Through the platform, the banks will receive the homebuyer’s authorised, encrypted and digitally signed provisional agreement instead of paper documents. Users could save eight hours from less paperwork, ASTRI CEO Hugh Chow told The Standard.

The Hong Kong Monetary Authority, the city’s de-facto bank, estimated that distributed ledger technology could reduce banks’ operating costs by 15 to 60 per cent. In 2017, the authority set up a group joined by several banks such as HSBC and Standard Chartered (LON:STAN) Bank to develop the technology.

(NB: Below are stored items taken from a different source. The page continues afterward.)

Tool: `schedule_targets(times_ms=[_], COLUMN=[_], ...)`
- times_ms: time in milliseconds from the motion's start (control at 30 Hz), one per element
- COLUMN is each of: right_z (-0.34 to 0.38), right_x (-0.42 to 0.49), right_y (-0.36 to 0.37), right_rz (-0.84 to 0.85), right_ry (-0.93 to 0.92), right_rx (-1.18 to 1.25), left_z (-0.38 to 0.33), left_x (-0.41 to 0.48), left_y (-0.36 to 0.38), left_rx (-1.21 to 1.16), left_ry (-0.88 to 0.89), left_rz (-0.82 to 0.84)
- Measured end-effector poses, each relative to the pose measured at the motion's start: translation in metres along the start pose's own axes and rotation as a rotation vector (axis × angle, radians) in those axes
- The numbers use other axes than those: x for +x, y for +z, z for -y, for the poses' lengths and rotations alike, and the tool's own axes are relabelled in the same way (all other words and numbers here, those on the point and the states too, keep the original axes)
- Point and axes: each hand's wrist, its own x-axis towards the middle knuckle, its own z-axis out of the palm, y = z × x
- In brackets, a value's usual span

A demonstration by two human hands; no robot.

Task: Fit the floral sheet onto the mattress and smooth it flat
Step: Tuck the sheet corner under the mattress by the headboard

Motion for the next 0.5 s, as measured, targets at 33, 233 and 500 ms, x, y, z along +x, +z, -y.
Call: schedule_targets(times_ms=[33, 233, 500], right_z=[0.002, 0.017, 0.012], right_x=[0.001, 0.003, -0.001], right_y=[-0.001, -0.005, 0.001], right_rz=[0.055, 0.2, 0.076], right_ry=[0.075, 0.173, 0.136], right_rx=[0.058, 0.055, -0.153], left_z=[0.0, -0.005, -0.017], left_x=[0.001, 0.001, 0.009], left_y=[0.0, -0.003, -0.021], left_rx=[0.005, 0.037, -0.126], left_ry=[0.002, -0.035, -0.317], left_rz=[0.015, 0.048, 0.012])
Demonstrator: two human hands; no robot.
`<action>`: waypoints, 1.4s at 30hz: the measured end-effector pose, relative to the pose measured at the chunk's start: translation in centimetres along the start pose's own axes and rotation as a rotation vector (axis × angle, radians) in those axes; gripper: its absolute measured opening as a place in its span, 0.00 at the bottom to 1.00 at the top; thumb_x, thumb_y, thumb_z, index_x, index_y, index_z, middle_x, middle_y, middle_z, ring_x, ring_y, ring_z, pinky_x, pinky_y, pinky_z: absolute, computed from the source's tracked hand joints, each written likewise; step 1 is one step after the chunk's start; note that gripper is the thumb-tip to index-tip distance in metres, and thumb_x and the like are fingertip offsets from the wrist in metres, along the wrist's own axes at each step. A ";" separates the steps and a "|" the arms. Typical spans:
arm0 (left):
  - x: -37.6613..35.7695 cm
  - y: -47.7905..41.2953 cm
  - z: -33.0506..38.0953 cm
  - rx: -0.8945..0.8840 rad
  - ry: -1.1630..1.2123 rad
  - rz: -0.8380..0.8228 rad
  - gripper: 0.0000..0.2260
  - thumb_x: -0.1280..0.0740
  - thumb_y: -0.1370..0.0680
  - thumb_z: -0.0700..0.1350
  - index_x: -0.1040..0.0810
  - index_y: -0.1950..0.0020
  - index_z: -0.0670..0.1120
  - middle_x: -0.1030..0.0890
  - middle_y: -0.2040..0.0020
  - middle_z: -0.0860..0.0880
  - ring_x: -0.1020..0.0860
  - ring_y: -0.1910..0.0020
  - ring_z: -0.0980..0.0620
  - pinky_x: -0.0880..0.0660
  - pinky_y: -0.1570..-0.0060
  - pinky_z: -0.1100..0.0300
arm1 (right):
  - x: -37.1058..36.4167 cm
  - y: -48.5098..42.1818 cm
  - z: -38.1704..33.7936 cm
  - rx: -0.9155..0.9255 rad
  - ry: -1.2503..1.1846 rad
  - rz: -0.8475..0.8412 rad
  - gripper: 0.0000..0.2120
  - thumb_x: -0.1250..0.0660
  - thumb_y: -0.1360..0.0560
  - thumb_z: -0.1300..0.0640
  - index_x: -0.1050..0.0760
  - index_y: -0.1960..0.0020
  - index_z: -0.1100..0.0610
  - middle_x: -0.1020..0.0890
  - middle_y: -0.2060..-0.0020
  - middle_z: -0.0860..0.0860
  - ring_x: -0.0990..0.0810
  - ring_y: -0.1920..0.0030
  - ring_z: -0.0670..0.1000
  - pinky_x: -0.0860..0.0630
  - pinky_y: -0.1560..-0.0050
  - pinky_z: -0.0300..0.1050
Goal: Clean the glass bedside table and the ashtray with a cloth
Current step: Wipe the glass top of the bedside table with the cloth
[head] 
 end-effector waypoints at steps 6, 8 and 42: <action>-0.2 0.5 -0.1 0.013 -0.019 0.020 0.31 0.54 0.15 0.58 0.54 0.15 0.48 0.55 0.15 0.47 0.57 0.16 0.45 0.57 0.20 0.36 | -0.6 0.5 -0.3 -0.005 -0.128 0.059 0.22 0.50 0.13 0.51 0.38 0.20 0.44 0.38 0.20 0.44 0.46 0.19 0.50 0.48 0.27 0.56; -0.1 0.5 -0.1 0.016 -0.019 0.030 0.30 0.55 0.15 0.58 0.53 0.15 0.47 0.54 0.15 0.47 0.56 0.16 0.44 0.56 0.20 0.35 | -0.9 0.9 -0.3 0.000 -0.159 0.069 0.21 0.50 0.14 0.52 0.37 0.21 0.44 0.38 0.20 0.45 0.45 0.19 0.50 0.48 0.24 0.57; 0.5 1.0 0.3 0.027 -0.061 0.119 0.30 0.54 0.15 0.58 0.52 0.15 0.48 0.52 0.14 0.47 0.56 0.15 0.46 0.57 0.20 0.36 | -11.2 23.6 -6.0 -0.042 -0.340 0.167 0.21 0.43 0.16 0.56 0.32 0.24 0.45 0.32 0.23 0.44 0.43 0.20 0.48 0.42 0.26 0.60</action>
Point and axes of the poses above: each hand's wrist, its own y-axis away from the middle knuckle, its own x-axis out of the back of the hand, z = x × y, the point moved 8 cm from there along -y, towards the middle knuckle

The use of blockchain may also spread to Facebook (NASDAQ:FB). Its CEO and founder Mark Zuckerberg said the company is mulling a potential blockchain use case where users could have control over their data.

“Basically, you take your information, you store it on some decentralized system and you have the choice to log into places without going through an intermediary,” he told Harvard Law professor Jonathan Zittrain in an interview.

Elsewhere, The Bank of Lithuania reiterated its stance on digital assets and initial coin offerings. It advised financial market participants to separate their financial services activities from those associated with digital tokens. The Bank has yet to allow these participants to get paid with virtual assets.